Create a Flink job. For details, see Submitting a Flink Job Using DLI.

Select the Flink job created in 4, click Edit in the Operation column, and add SQL statements for data synchronization.

CREATE TABLE orders (
order_id string,
order_channel string,
order_time string,
pay_amount double,
real_pay double,
pay_time string,
user_id string,
user_name string,
area_id string
) WITH (
'connector' = 'kafka',
'topic' = 'test_flink',
'properties.bootstrap.servers' = 'ip:port',
'properties.group.id' = 'testGroup_1',
'scan.startup.mode' = 'latest-offset',
'format' = 'json'
);
create table hbaseSink(
order_id string,
detail Row(
order_channel string,
order_time string,
pay_amount double,
real_pay double,
pay_time string,
user_id string,
user_name string,
area_id string)
) with (
'connector' = 'hbase-2.2',
'table-name' = 'order',
'zookeeper.quorum' = 'ip:port',
'sink.buffer-flush.max-rows' = '1'
);
insert into hbaseSink select order_id, Row(order_channel,order_time,pay_amount,real_pay,pay_time,user_id,user_name,area_id) from orders;

Click Format and click Save.

Click Format to format the SQL code.
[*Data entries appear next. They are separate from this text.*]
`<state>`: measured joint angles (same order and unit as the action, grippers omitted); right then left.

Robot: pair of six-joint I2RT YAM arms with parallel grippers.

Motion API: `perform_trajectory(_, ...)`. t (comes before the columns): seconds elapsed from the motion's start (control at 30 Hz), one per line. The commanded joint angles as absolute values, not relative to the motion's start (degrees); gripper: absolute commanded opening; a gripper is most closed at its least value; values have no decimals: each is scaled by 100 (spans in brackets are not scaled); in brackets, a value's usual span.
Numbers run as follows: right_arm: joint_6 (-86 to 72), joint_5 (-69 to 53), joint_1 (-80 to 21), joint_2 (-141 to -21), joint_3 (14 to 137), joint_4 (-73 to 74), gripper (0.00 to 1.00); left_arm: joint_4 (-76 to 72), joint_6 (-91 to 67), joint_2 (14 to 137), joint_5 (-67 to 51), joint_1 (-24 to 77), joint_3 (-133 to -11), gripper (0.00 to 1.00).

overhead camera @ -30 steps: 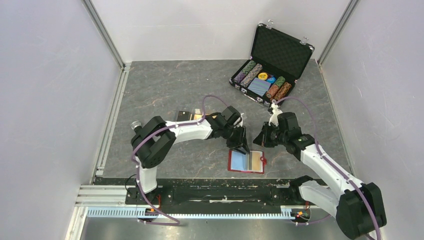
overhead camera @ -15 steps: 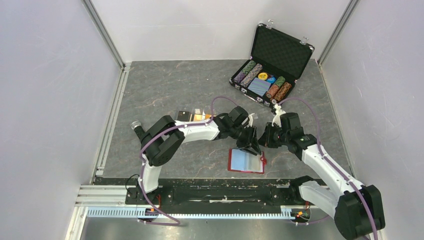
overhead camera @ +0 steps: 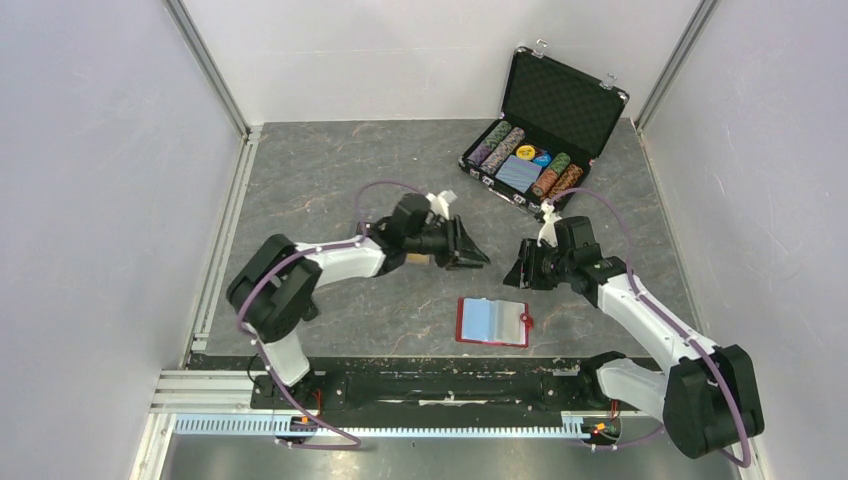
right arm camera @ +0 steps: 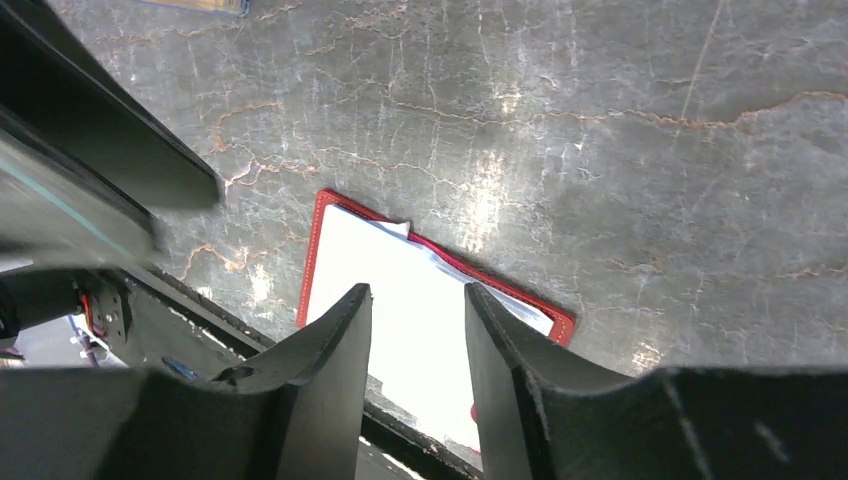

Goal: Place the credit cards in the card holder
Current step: Move the storage box to the center of the board.

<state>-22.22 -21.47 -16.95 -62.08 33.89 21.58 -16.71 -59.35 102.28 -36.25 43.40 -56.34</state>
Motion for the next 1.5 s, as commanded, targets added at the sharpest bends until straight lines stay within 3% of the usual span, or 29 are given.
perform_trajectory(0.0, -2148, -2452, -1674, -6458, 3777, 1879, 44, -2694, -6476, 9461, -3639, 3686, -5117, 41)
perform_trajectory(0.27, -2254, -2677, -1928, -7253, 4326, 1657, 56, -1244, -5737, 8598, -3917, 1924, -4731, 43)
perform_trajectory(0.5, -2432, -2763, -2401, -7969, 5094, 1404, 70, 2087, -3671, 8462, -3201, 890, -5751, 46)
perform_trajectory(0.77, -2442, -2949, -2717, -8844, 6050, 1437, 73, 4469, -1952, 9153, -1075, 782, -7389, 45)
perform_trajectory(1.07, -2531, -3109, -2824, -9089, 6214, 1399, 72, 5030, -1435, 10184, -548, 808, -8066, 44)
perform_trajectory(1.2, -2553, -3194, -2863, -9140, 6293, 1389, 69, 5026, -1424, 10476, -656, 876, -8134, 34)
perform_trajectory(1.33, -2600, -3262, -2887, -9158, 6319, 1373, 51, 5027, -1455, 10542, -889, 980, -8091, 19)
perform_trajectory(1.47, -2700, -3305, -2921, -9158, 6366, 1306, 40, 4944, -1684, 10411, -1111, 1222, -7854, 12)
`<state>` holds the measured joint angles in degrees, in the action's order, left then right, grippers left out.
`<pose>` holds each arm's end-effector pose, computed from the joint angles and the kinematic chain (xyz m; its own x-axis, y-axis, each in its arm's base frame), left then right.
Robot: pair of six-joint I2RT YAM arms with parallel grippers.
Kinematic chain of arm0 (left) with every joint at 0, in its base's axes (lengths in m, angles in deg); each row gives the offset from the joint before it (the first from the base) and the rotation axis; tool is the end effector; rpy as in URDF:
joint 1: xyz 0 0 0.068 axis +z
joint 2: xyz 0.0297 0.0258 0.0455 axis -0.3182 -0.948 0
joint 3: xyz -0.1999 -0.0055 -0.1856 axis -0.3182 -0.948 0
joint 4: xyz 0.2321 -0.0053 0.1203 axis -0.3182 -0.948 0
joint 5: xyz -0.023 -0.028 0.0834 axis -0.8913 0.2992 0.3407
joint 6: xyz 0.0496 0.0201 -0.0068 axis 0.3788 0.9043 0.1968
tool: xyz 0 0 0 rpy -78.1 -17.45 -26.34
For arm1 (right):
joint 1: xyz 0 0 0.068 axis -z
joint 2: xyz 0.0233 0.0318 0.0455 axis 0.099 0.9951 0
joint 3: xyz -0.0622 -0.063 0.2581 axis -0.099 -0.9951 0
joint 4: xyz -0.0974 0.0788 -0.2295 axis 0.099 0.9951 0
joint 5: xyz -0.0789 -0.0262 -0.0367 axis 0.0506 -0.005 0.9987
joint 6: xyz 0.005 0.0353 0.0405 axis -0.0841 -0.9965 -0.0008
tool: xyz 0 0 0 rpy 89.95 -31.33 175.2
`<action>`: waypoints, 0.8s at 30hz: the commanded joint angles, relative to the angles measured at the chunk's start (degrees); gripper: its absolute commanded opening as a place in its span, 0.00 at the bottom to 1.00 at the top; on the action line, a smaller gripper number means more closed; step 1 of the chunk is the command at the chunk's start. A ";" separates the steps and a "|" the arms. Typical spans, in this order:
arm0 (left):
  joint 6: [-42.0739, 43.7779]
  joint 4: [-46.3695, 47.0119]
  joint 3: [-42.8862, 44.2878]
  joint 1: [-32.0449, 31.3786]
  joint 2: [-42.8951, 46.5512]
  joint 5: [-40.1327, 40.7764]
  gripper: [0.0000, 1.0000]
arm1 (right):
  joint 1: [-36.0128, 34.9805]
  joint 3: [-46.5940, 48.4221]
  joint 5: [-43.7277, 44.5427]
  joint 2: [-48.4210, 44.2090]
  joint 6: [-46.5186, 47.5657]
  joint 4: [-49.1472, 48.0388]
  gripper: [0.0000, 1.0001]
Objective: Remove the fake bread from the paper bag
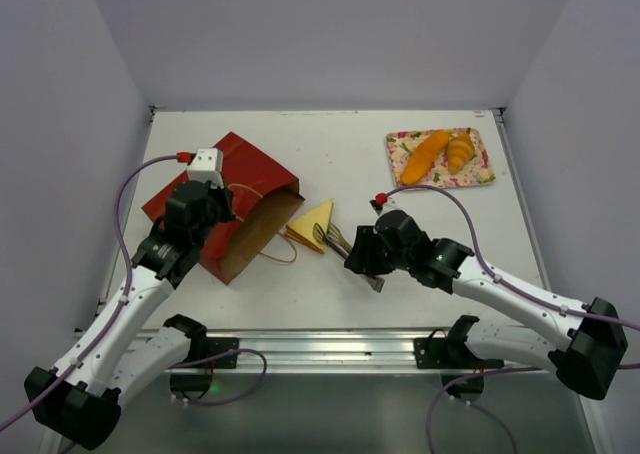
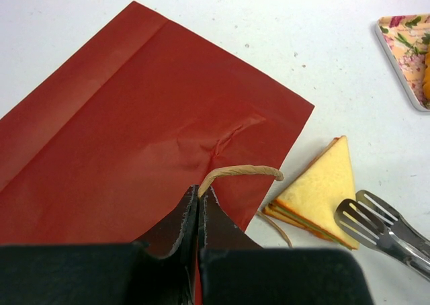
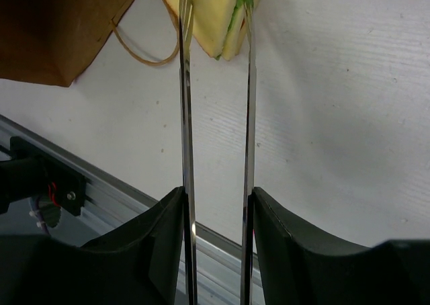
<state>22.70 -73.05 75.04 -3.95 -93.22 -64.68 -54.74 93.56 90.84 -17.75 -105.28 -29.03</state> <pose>0.1831 -0.0670 0.3173 -0.3679 -0.1282 -0.9210 0.0801 0.9824 -0.1687 0.1456 0.1661 0.2541 -0.8323 0.0944 -0.5463 -0.2292 0.8386 0.4942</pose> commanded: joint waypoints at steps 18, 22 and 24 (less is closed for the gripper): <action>0.15 2.05 -0.36 0.53 1.01 -0.05 0.00 | 1.15 0.94 -0.21 -2.41 1.34 -3.62 0.24; 0.15 2.05 -0.37 0.53 1.01 -0.14 0.00 | 2.65 5.06 2.70 -3.91 3.97 1.92 0.21; 0.15 2.05 -0.37 0.53 1.01 -0.05 0.00 | 3.70 7.87 4.98 -3.82 5.37 5.24 0.19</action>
<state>22.72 -73.05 75.04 -3.95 -93.00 -64.68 -52.42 95.60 91.39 -19.89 -103.05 -27.09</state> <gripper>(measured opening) 0.012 0.304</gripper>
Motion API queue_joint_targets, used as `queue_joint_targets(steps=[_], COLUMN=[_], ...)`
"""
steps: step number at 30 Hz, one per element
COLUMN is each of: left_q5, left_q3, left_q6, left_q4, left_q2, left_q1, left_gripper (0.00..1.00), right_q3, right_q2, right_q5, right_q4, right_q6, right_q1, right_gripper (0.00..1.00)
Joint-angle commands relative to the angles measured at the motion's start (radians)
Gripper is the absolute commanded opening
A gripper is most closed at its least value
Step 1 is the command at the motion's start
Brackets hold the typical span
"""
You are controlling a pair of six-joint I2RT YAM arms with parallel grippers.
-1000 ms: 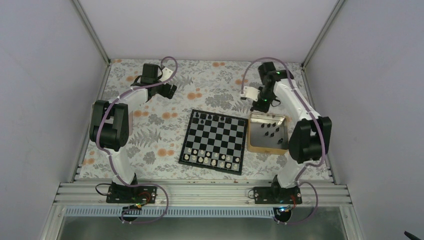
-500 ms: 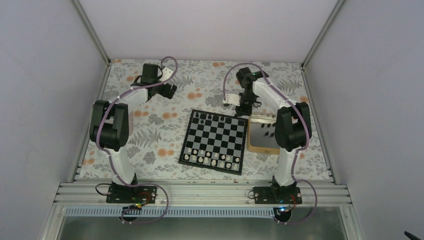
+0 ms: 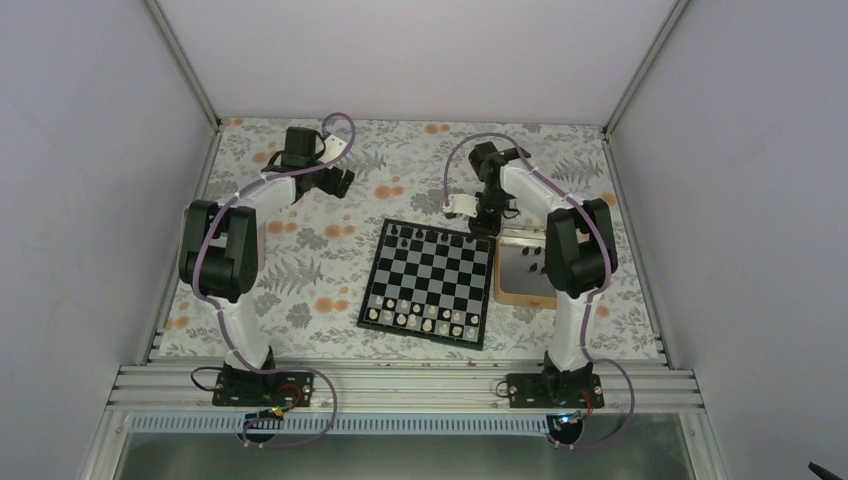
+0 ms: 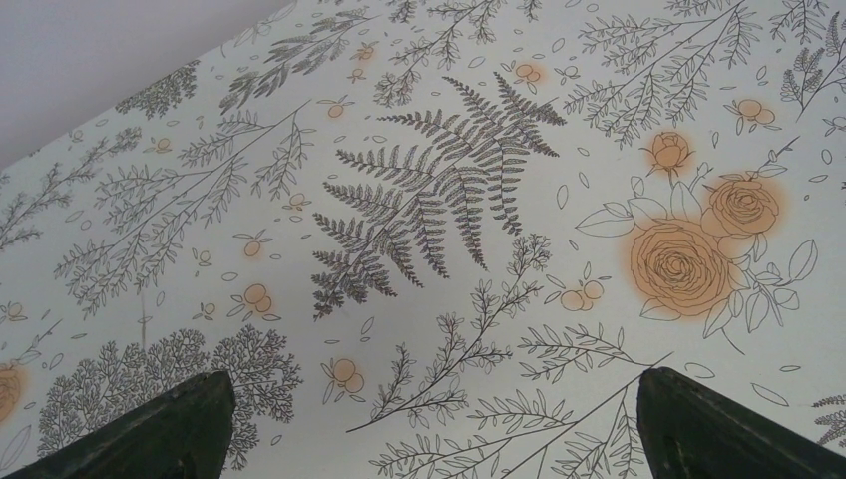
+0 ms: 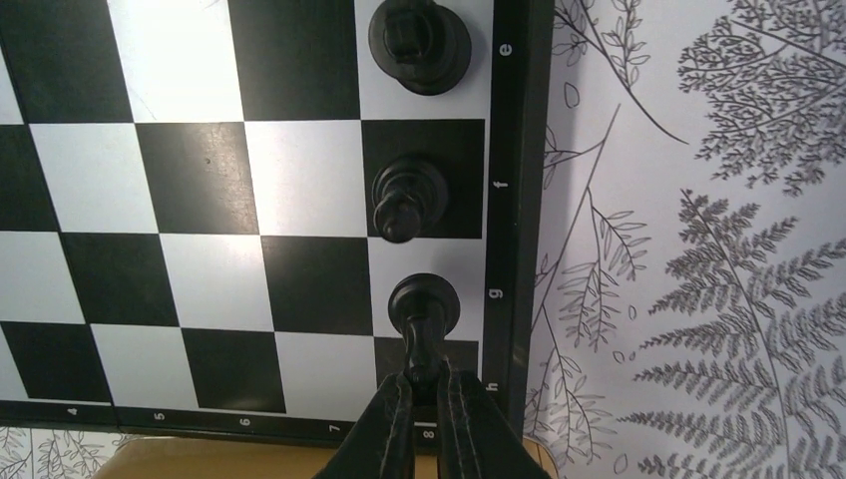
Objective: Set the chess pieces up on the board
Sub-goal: Place the chess piece on the chessboard, then pick up the chess piece from the storage box.
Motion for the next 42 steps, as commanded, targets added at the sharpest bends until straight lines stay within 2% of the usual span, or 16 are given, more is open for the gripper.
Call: queue_joint_targets(steps=[1, 12, 25, 32, 42], left_q5=[0.018, 0.027, 0.026, 0.022, 0.016], left_q3=[0.006, 0.004, -0.002, 0.001, 0.006], left_q6=[0.004, 0.004, 0.005, 0.005, 0.0], left_q4=[0.008, 0.01, 0.013, 0.017, 0.02], left_q2=[0.004, 0.005, 0.009, 0.012, 0.023], left_q1=[0.002, 0.001, 0.002, 0.002, 0.005], left_gripper=[1.0, 1.0, 1.0, 1.0, 1.0], right_q3=[-0.002, -0.014, -0.013, -0.038, -0.314], right_q2=[0.031, 0.031, -0.016, -0.179, -0.332], right_q5=[-0.022, -0.004, 0.005, 0.044, 0.101], right_q4=[0.003, -0.001, -0.003, -0.066, 0.004], right_q6=[-0.001, 0.001, 0.011, 0.003, -0.021], right_q1=[0.014, 0.016, 0.004, -0.121, -0.318], right_gripper=[0.08, 0.11, 0.23, 0.27, 0.29])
Otherwise, new null characters may be introduced during code copy and paste, causing job execution failures.
On the DLI management console, choose Job Management > Flink Jobs.
Click Start in the Operation column to start the job created in 4. If the job status is Running, the job is successfully executed.

Step 4: Verify the Result

After the MRS Flink and DLI tasks are successfully executed, return to the command window of the HBase cluster and start the downstream HBase shell client.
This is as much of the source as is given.